---- Material to process

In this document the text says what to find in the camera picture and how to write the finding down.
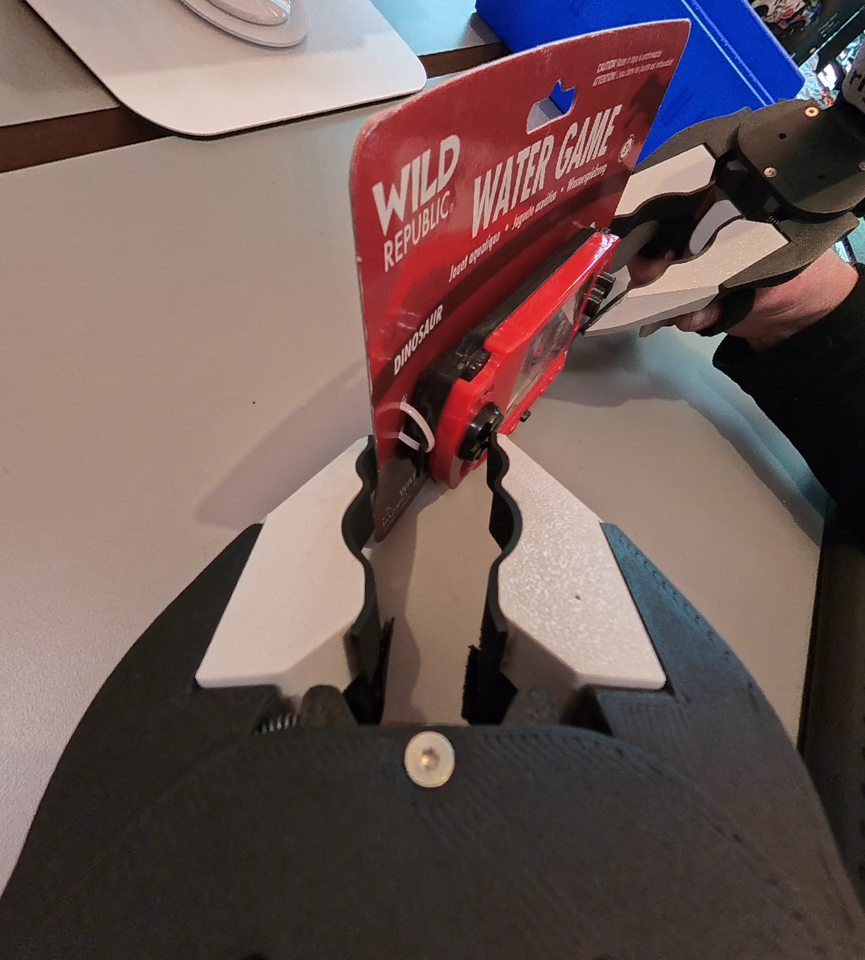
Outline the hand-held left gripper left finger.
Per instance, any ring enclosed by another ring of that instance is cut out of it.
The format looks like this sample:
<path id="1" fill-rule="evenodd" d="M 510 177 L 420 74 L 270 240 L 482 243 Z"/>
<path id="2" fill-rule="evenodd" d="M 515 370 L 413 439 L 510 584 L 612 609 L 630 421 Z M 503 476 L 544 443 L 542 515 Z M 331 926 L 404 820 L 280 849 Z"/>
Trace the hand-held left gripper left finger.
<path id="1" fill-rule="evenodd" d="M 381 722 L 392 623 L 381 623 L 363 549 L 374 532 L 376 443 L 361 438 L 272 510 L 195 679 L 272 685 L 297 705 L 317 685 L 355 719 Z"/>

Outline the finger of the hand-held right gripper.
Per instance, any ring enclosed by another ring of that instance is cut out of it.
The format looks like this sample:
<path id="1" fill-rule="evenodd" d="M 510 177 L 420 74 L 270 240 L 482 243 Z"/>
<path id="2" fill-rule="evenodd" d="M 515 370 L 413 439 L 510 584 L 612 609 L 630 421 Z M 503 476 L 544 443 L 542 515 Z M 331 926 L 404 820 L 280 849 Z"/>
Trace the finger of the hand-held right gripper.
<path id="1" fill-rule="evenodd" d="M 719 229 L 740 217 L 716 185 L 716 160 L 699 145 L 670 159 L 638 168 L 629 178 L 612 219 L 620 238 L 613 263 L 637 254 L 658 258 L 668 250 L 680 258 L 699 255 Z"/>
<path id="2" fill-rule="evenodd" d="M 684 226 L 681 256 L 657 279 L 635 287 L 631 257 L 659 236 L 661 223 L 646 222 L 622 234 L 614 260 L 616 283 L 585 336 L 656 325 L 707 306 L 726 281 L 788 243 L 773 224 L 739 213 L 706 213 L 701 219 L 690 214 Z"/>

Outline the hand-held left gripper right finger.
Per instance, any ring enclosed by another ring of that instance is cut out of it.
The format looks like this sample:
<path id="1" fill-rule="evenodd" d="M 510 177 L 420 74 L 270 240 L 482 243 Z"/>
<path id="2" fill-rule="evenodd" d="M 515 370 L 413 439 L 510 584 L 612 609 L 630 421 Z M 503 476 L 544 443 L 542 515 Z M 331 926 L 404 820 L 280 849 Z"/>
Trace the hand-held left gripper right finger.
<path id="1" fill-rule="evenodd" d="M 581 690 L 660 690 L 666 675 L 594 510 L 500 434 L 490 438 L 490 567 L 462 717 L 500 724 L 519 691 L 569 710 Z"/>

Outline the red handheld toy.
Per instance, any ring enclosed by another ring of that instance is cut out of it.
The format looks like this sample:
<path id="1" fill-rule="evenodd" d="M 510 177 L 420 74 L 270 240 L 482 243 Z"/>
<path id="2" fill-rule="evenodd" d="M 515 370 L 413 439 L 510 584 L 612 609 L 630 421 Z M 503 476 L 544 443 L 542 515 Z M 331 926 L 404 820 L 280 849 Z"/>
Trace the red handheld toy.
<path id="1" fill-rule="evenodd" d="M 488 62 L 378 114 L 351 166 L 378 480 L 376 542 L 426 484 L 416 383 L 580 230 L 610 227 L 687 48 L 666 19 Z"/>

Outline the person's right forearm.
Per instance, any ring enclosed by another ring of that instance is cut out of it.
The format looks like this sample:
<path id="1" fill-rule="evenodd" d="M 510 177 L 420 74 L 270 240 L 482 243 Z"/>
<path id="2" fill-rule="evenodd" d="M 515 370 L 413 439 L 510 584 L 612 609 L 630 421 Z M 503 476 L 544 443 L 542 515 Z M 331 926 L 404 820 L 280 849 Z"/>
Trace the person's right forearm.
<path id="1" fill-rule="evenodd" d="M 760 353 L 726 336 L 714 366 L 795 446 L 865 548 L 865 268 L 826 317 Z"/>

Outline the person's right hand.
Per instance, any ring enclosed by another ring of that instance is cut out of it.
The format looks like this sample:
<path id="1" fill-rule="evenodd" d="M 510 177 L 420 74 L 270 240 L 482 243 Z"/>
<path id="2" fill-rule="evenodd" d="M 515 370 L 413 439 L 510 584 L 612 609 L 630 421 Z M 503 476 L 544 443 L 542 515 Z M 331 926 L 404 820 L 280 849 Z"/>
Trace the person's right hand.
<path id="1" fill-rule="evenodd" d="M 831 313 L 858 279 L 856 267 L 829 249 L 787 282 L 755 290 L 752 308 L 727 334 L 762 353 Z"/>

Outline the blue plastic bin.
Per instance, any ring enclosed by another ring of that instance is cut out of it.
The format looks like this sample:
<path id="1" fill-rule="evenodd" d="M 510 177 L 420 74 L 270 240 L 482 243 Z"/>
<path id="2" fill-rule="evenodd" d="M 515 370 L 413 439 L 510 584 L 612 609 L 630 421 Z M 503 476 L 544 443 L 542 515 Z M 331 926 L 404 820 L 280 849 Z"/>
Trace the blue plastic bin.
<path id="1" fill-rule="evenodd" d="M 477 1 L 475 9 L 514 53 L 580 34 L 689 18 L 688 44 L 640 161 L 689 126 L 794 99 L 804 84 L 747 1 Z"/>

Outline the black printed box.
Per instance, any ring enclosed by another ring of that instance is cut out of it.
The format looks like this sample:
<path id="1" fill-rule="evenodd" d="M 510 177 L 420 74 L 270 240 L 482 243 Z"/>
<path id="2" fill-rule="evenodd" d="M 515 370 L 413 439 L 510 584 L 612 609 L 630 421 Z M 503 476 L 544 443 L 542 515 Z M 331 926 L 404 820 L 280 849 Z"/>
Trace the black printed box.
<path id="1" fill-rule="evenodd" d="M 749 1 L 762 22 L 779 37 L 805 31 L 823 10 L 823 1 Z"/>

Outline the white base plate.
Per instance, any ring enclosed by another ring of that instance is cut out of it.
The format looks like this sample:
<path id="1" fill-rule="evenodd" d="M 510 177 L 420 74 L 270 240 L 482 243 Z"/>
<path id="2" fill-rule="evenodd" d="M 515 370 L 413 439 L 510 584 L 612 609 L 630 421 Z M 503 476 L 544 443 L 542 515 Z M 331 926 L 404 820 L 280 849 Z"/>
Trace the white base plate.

--------

Work to be completed »
Pictures are not part of the copy; retype all the other material exactly.

Solution to this task »
In this document the text says what to find in the camera picture and how to write the finding down.
Outline the hand-held left gripper left finger.
Per instance, any ring enclosed by another ring of that instance is cut out of it.
The format looks like this sample:
<path id="1" fill-rule="evenodd" d="M 510 177 L 420 74 L 270 240 L 482 243 Z"/>
<path id="2" fill-rule="evenodd" d="M 515 370 L 413 439 L 510 584 L 612 609 L 630 421 Z M 503 476 L 544 443 L 542 515 Z M 331 926 L 404 820 L 280 849 Z"/>
Trace the hand-held left gripper left finger.
<path id="1" fill-rule="evenodd" d="M 381 722 L 392 623 L 381 623 L 363 549 L 374 532 L 376 443 L 361 438 L 272 510 L 195 679 L 272 685 L 297 705 L 317 685 L 355 719 Z"/>

Outline the finger of the hand-held right gripper.
Per instance, any ring enclosed by another ring of that instance is cut out of it.
The format looks like this sample:
<path id="1" fill-rule="evenodd" d="M 510 177 L 420 74 L 270 240 L 482 243 Z"/>
<path id="2" fill-rule="evenodd" d="M 515 370 L 413 439 L 510 584 L 612 609 L 630 421 Z M 503 476 L 544 443 L 542 515 Z M 331 926 L 404 820 L 280 849 Z"/>
Trace the finger of the hand-held right gripper.
<path id="1" fill-rule="evenodd" d="M 719 229 L 740 217 L 716 185 L 716 160 L 699 145 L 670 159 L 638 168 L 629 178 L 612 219 L 620 238 L 613 263 L 637 254 L 658 258 L 668 250 L 680 258 L 699 255 Z"/>
<path id="2" fill-rule="evenodd" d="M 684 226 L 681 256 L 657 279 L 635 287 L 631 257 L 659 236 L 661 223 L 646 222 L 622 234 L 614 260 L 616 283 L 585 336 L 656 325 L 707 306 L 726 281 L 788 243 L 773 224 L 739 213 L 706 213 L 701 219 L 690 214 Z"/>

Outline the hand-held left gripper right finger.
Per instance, any ring enclosed by another ring of that instance is cut out of it.
The format looks like this sample:
<path id="1" fill-rule="evenodd" d="M 510 177 L 420 74 L 270 240 L 482 243 Z"/>
<path id="2" fill-rule="evenodd" d="M 515 370 L 413 439 L 510 584 L 612 609 L 630 421 Z M 503 476 L 544 443 L 542 515 Z M 331 926 L 404 820 L 280 849 Z"/>
Trace the hand-held left gripper right finger.
<path id="1" fill-rule="evenodd" d="M 581 690 L 660 690 L 666 675 L 594 510 L 500 434 L 490 438 L 490 567 L 462 717 L 500 724 L 519 691 L 569 710 Z"/>

Outline the red handheld toy.
Per instance, any ring enclosed by another ring of that instance is cut out of it.
The format looks like this sample:
<path id="1" fill-rule="evenodd" d="M 510 177 L 420 74 L 270 240 L 482 243 Z"/>
<path id="2" fill-rule="evenodd" d="M 515 370 L 413 439 L 510 584 L 612 609 L 630 421 Z M 503 476 L 544 443 L 542 515 Z M 331 926 L 404 820 L 280 849 Z"/>
Trace the red handheld toy.
<path id="1" fill-rule="evenodd" d="M 488 62 L 378 114 L 351 166 L 378 480 L 376 542 L 426 484 L 416 383 L 580 230 L 610 227 L 687 48 L 666 19 Z"/>

Outline the person's right forearm.
Per instance, any ring enclosed by another ring of that instance is cut out of it.
The format looks like this sample:
<path id="1" fill-rule="evenodd" d="M 510 177 L 420 74 L 270 240 L 482 243 Z"/>
<path id="2" fill-rule="evenodd" d="M 515 370 L 413 439 L 510 584 L 612 609 L 630 421 Z M 503 476 L 544 443 L 542 515 Z M 331 926 L 404 820 L 280 849 Z"/>
Trace the person's right forearm.
<path id="1" fill-rule="evenodd" d="M 760 353 L 726 336 L 714 366 L 795 446 L 865 548 L 865 268 L 826 317 Z"/>

Outline the person's right hand.
Per instance, any ring enclosed by another ring of that instance is cut out of it.
The format looks like this sample:
<path id="1" fill-rule="evenodd" d="M 510 177 L 420 74 L 270 240 L 482 243 Z"/>
<path id="2" fill-rule="evenodd" d="M 515 370 L 413 439 L 510 584 L 612 609 L 630 421 Z M 503 476 L 544 443 L 542 515 Z M 331 926 L 404 820 L 280 849 Z"/>
Trace the person's right hand.
<path id="1" fill-rule="evenodd" d="M 831 313 L 858 279 L 856 267 L 829 249 L 787 282 L 755 290 L 752 308 L 727 334 L 762 353 Z"/>

Outline the blue plastic bin.
Per instance, any ring enclosed by another ring of that instance is cut out of it.
The format looks like this sample:
<path id="1" fill-rule="evenodd" d="M 510 177 L 420 74 L 270 240 L 482 243 Z"/>
<path id="2" fill-rule="evenodd" d="M 515 370 L 413 439 L 510 584 L 612 609 L 630 421 Z M 503 476 L 544 443 L 542 515 Z M 331 926 L 404 820 L 280 849 Z"/>
Trace the blue plastic bin.
<path id="1" fill-rule="evenodd" d="M 477 1 L 475 9 L 514 53 L 580 34 L 689 18 L 688 44 L 640 161 L 689 126 L 794 99 L 804 84 L 747 1 Z"/>

Outline the black printed box.
Per instance, any ring enclosed by another ring of that instance is cut out of it.
The format looks like this sample:
<path id="1" fill-rule="evenodd" d="M 510 177 L 420 74 L 270 240 L 482 243 Z"/>
<path id="2" fill-rule="evenodd" d="M 515 370 L 413 439 L 510 584 L 612 609 L 630 421 Z M 503 476 L 544 443 L 542 515 Z M 331 926 L 404 820 L 280 849 Z"/>
Trace the black printed box.
<path id="1" fill-rule="evenodd" d="M 749 1 L 762 22 L 779 37 L 805 31 L 823 10 L 823 1 Z"/>

Outline the white base plate.
Per instance, any ring enclosed by another ring of that instance is cut out of it.
The format looks like this sample:
<path id="1" fill-rule="evenodd" d="M 510 177 L 420 74 L 270 240 L 482 243 Z"/>
<path id="2" fill-rule="evenodd" d="M 515 370 L 413 439 L 510 584 L 612 609 L 630 421 Z M 503 476 L 544 443 L 542 515 Z M 331 926 L 404 820 L 280 849 Z"/>
Trace the white base plate.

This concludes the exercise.